Ungeachtet der Sühne und Strafe: Wenn Uli sich auf den Herrn beruft, erhält er - wohlgemerkt evangelisch gesehen - seine Dauerkarte ohne Wenn und Aber. Und - ich schätze mal, weil Kirche heute so gierig auf Geld ist, wird's sicher auch im katholischen Himmel eine Stehplatzticket für Uli im Ablass geben.

Völlerei ist - so sehen wir Evangelische das - einfach eine menschliche Handlung, die ÜBERHAUPT NICHTS mit der Gnade Gottes zu tun hat. Ob wir dem Hungrigen unser Brot brechen - wie wir singen - ist KEINE Verdiensthandlung Gott gegenüber, sondern eine verantwortliches Handeln, weil auch wir in Christus beschenkt wurden. Schenken - ohne Bedingung. Oder eben auch nicht Schenken oder Teilen. Als Ebenbild Gottes ist es uns aufgetragen zu entscheiden, ob wir uns so oder so verhalten. Fasten oder Völlerei, Gier oder Nächstenliebe, Neid oder Zuneigung, Habsucht oder Spenden - diese Gegensatzpaare gibt es bei uns nicht. Und übrigens: Verbohrtes Fasten oder überbordende Nächstenliebe kann sehr wohl ein ÜBEL in der Welt sein.

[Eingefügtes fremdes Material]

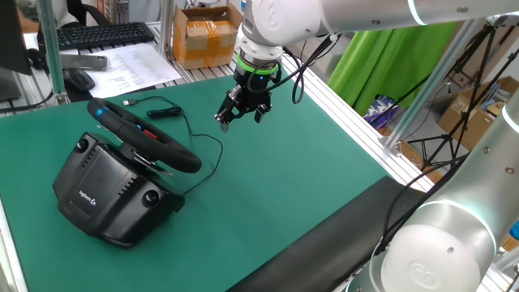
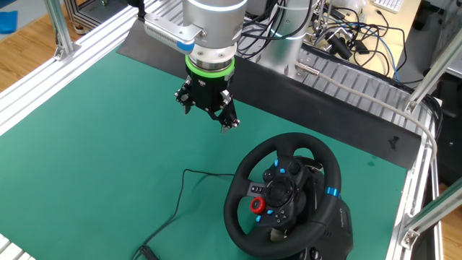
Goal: Rotate the steering wheel 90 degrees clockwise
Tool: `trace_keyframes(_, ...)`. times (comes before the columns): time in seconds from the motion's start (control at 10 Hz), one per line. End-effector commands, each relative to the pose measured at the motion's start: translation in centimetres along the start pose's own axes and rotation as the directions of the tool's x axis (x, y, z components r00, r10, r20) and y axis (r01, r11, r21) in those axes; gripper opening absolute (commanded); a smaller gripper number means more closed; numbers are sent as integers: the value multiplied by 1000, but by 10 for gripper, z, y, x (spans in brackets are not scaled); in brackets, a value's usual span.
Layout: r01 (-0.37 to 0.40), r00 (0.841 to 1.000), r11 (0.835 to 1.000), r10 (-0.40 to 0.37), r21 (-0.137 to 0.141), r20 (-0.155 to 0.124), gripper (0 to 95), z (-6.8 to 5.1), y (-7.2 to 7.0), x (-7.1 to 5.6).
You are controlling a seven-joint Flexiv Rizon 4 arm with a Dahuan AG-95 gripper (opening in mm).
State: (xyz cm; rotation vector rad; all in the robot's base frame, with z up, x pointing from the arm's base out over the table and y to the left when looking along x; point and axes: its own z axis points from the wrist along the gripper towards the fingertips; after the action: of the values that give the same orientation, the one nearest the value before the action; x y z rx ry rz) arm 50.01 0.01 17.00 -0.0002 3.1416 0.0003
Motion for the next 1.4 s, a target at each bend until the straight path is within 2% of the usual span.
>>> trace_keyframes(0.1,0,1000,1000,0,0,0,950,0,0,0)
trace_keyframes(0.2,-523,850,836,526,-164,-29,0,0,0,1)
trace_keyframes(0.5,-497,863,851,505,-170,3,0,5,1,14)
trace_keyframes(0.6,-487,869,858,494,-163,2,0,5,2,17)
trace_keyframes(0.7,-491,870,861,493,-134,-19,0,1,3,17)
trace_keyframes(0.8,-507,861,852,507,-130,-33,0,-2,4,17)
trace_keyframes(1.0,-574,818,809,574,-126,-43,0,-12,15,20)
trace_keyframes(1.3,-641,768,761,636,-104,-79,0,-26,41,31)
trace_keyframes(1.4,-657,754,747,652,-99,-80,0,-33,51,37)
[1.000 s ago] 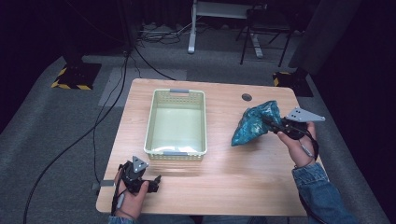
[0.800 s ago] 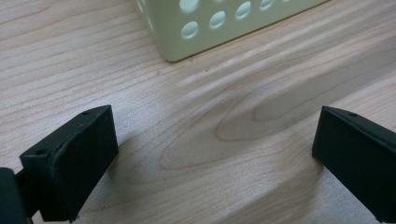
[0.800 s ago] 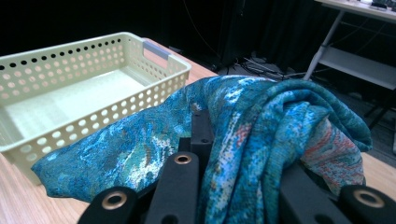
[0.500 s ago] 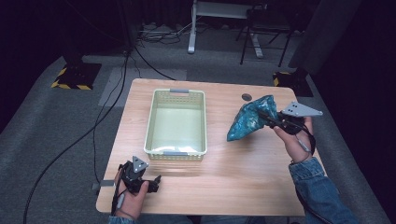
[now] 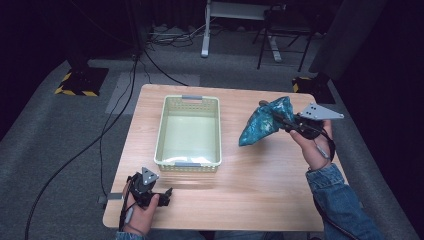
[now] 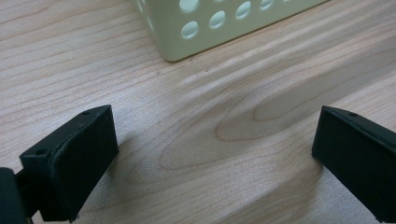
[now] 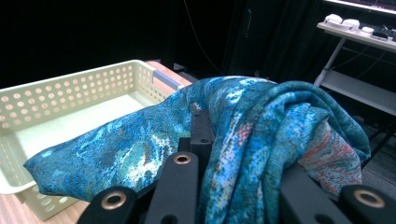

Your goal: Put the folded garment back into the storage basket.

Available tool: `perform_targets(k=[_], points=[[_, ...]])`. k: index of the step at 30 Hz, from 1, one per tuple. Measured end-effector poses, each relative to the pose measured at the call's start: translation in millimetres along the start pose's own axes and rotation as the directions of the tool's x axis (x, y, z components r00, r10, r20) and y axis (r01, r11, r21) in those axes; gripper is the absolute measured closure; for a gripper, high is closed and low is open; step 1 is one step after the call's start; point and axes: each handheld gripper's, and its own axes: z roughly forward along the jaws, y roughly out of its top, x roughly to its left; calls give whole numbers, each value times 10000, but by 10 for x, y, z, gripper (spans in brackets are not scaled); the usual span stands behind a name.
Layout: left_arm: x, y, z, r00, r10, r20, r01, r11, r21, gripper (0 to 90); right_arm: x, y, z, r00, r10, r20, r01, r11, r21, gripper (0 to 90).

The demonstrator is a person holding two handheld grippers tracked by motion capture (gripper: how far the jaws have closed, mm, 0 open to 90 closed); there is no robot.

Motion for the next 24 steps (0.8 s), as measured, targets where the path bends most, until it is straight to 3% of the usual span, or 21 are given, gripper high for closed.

Wir dürfen mal gierig nach Geld, mal zuneigend, mal spendenfreudig oder habgierig sein. Nichts von unserer Handlung trennt uns von der Gnade des Herrn; wie schon die Schreiber im Jesajabuch wissen:

>Ich zürne dir nicht, ich schelte dich nicht, meine Gnade ist ewig, unverbrüchlich, spricht der Herr.<

Und so hat Luther es auf den Punkt gebracht, was wir Evangelischen gerne und mit Genuss sündigen dürfen, aber durch den tieferen Glauben, den uns Gott schenkt, wir niemals aus seiner Gnade fallen.

Sündige tapfer, glaube tapferer - so Luthers Motto.

Wir enthalten uns katholischer oder gesellschaftlicher Moralcodices oder Hetzjagden. Wie dümmlich diese innermenschliche Sichtweise ist, zeigte letztes Jahr die Wahlkampfwerbung einer kommunistisch ausgerichteten Partei ist. Dort sollten alle Banken und Börsen als Spielcasino angesehen werden. Zocken sei das. Und nun Forderungen nach härterer Strafe für Hoeneß. Nur - Gewinne aus Zocken, aus Gewinnspielen, aus Casinobesuchen sind nach dem deutschen Steuerrecht keine Einkunftsarten, die versteuert werden müssten. Hoeness als Zocker im Casino hätte nix versteuern müssen. Und - wie wir mittlerweile wissen - hat er auf hohem Niveau gezockt. 50 Mal am Tag, 50.000 Mal in 8 Jahren die Kugel rollen lassen. Eben nur an der Börse nicht im Casino. Und nach jedem Spiel hat er hat "NUR" vergessen die Steuer auf den Gewinn - wie bei Börsenspekulationen notwendig - abzuführen. Dafür ist er jetzt Dass nix mehr von dem Geld da ist, weil verzockt, wäre für das Spielcasino egal. Für die Börsenspekulation bei deutschem Einkommensrecht aber eben nicht. Deshalb Knast. Mit Gerechtigkeit hat das gar nichts zu tun. Denn Gerechtigkeit ist allein - so unsere Botschaft - durch die Gnade Gottes erhältlich; auch für Völlerei, für Zocken und alles was verwerflich ist. Das ist die Botschaft des heutigen Sonntags Lätare. Amen

Herr, schenke Kraft und Wissen und Stärke deine Gnade auch im Alltag zu leben beim Völlen oder Fasten. Amen.